Meador v. Branson , No. 11-3088 (8th Cir. 2012)
Annotate this CaseIn 1994, Defendant was convicted of sex crimes in Kentucky. When Defendant moved to North Dakota in 2008, he was required to register as a sex offender. Because Defendant did not have a residence for a short while, he did not properly register. North Dakota then filed a criminal complaint against Defendant, charging him with failure to comply with registration requirements. The trial court convicted Defendant as charged. Defendant appealed, arguing that the state district court erred in interpreting N.D. Cent. Code 12.1-32-15(7) as requiring him to register within three days even though he had not obtained an address. The Supreme Court affirmed. Defendant subsequently filed a petition for relief under the Antiterrorism and Effective Death Penalty Act (AEDPA) in federal court that included an amended claim arguing he was denied due process of law by the state's attorney interpreting the statute to include persons who have no residence to register. The district court granted the certificate of appealability on the amended claim. The Eighth Circuit Court of Appeals affirmed, holding that, under the AEDPA and Bouie v. City of Columbia, the state court's interpretation of its own statute was not an unforeseeable and retroactive expansion of statutory language.
Court Description: Prisoner case - Habeas.
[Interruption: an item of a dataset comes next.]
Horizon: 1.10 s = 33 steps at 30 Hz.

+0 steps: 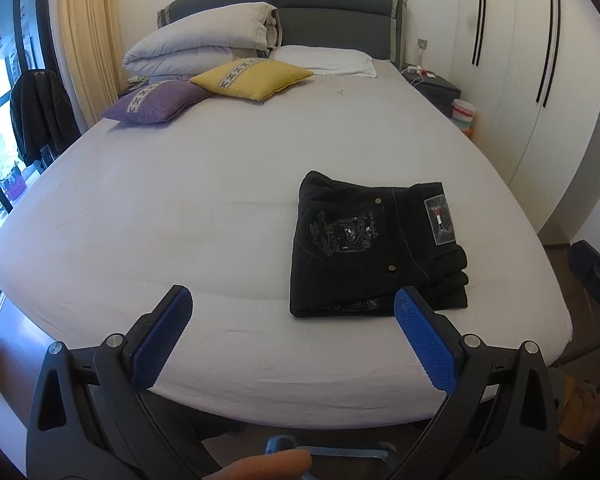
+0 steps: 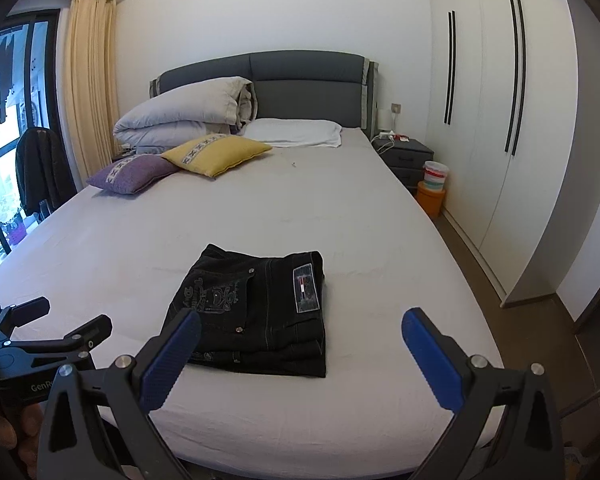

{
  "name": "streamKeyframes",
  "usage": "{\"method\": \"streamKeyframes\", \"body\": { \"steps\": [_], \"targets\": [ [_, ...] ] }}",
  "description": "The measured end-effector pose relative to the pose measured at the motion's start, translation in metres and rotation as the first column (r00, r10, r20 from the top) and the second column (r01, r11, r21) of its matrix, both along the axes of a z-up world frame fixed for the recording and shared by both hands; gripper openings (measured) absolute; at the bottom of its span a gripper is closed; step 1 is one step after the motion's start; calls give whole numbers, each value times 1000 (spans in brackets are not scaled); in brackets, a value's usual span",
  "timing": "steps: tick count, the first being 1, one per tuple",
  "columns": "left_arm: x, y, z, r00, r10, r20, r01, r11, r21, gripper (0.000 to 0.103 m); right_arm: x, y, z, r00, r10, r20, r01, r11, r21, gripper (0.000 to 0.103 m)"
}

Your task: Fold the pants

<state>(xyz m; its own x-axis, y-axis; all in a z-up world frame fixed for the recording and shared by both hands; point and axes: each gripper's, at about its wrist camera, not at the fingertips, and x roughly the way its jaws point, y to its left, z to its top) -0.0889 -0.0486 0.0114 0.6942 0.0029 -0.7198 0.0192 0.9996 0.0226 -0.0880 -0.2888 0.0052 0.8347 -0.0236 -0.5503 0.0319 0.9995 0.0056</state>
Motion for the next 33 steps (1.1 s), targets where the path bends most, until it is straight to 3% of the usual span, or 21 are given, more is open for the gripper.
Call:
{"method": "streamKeyframes", "body": {
  "steps": [33],
  "targets": [
    [2, 0, -13, 999, 1, -32, -1, 1000, -3, 103, 6, -3, -10, 999, 5, -50, -5, 1000, -1, 103]
  ]
}}
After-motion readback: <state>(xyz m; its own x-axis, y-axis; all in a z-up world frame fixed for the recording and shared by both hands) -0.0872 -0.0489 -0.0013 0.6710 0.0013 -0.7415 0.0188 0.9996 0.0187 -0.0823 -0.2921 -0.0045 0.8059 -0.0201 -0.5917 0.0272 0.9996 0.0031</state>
District court did not err in determining that the North Dakota Supreme Court's interpretation of the state's sex offender registration statute to apply to sex offenders even when they have no permanent residential or mailing address was not an unforseen and retroactive expansion of statutory language such that it resulted in a decision that was contrary to, or involved an unreasonable application of clearly established federal law as determined by the Supreme Court of the United States.